Radiology volume, research will take COVID-19 hit

2020 04 15 20 00 7340 Coronavirus Cells Lungs 400

The COVID-19 pandemic will adversely affect imaging volume, cancer treatment, and research going forward, according to a series of reports published April 15 in Radiology and Radiology: Imaging Cancer.

The pandemic has already deeply challenged U.S. radiology practices, wrote Dr. Howard Forman and co-author Dr. Joseph Cavallo, both of Yale New Haven Hospital, in the first report. Measures taken to slow transmission of the SARS-CoV-2 virus that causes COVID-19 have also slowed demand for imaging overall.

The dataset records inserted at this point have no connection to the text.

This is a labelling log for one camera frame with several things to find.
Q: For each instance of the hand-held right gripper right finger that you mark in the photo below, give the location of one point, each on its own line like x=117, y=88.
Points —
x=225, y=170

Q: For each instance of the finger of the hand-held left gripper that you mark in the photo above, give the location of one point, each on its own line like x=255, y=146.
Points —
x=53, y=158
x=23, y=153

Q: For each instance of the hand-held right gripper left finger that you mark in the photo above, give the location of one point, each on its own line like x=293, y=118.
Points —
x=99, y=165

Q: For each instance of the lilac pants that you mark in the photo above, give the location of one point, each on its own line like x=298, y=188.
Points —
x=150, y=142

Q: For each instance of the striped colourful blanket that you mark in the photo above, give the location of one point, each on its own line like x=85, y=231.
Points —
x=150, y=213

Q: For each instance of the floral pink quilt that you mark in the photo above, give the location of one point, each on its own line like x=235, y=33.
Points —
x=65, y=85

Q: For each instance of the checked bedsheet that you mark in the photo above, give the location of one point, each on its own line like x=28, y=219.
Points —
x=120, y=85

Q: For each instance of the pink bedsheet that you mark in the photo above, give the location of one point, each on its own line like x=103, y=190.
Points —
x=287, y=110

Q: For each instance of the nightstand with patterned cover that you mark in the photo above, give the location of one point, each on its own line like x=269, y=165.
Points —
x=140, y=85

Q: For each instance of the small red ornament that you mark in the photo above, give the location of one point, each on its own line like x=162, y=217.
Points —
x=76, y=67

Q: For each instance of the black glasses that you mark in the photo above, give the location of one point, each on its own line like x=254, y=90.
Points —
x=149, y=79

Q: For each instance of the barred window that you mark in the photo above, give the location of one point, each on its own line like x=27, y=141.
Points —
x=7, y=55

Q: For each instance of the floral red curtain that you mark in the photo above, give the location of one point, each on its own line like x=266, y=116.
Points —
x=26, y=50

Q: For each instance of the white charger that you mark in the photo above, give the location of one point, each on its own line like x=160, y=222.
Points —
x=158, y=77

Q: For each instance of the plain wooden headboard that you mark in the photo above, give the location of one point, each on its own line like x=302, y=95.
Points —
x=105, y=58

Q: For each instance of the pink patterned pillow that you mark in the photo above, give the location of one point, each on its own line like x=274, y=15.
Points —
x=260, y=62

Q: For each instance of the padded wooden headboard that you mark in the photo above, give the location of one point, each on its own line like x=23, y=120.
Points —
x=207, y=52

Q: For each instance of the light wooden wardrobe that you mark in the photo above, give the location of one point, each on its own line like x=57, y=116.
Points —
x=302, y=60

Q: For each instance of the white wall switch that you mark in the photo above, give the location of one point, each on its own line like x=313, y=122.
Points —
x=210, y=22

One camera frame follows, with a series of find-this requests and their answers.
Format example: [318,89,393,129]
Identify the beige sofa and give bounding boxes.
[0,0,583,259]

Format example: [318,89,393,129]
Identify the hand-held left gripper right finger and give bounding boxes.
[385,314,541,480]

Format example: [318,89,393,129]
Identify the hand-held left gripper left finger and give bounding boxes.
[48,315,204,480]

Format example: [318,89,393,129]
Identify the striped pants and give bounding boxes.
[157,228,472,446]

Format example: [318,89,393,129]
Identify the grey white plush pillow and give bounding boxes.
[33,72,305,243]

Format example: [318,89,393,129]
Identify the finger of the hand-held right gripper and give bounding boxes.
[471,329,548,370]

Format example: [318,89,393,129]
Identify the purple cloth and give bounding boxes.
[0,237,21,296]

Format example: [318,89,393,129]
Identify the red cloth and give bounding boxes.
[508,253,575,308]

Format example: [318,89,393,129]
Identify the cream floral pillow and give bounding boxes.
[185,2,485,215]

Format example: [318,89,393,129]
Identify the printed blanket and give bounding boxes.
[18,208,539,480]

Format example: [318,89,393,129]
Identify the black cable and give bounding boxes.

"Outpatient-heavy practices will feel the biggest impact of these changes, but all imaging volumes will decrease," Forman and Cavallo wrote. "[Practices] should anticipate 50% to 70% decreases in imaging volume that will last a minimum of three to four months, depending on ... location ... and the severity of the COVID-19 pandemic in each region."

The Coronavirus Aid, Relief, and Economic Security (CARES) Act may help, but "additional congressional action will be necessary to stabilize healthcare markets," Forman and Cavallo noted.

"Radiologists are facing an economic crisis with a severity and length that few could have imagined," Cavallo said in the statement. "Practices will need to make short-term sacrifices to ensure solvency, stay agile enough to handle a quickly changing and uncertain fiscal environment, and be prepared for potentially permanent changes to the field moving forward."

In a second report, Dr. Gary Luker from the University of Michigan and Adeline Boettcher, PhD, scientific editor of Radiology: Artificial Intelligence and Radiology: Imaging Cancer, outlined how cancer care could be affected in the wake of the pandemic.

Dealing with COVID-19 has caused delays of cancer imaging that could create a surge in the future as facilities try to reschedule -- although it's also possible that cancer screening and nonemergency imaging volume could decline due to health insurance losses among people newly unemployed and patients' fears of even going to medical facilities, the authors noted.

"Some institutions expect there will be a high demand for scheduling appointments once stay-at-home orders are relaxed," Luker and Boettcher wrote.

Finally, the pandemic will negatively affect radiology research, resulting in "one to two years of lost scientific productivity," wrote a team led by Dr. Achala Vagal of the University of Cincinnati.

"The COVID-19 pandemic has disrupted research at all levels," Vagal said in the RSNA statement. "Short term and long-term ramifications ... include funding challenges, hiring and retention of research personnel, and impact on careers."

The full extent of the effect of the COVID-19 pandemic on radiology is yet to be determined, according to the RSNA.

"Administrators and practice leaders need to be proactive with practice modifications and financial maneuvers that can position them to emerge from this pandemic in the most viable economic position, while academic institutions need to rethink their approach to research funding, staffing, and processes," it said.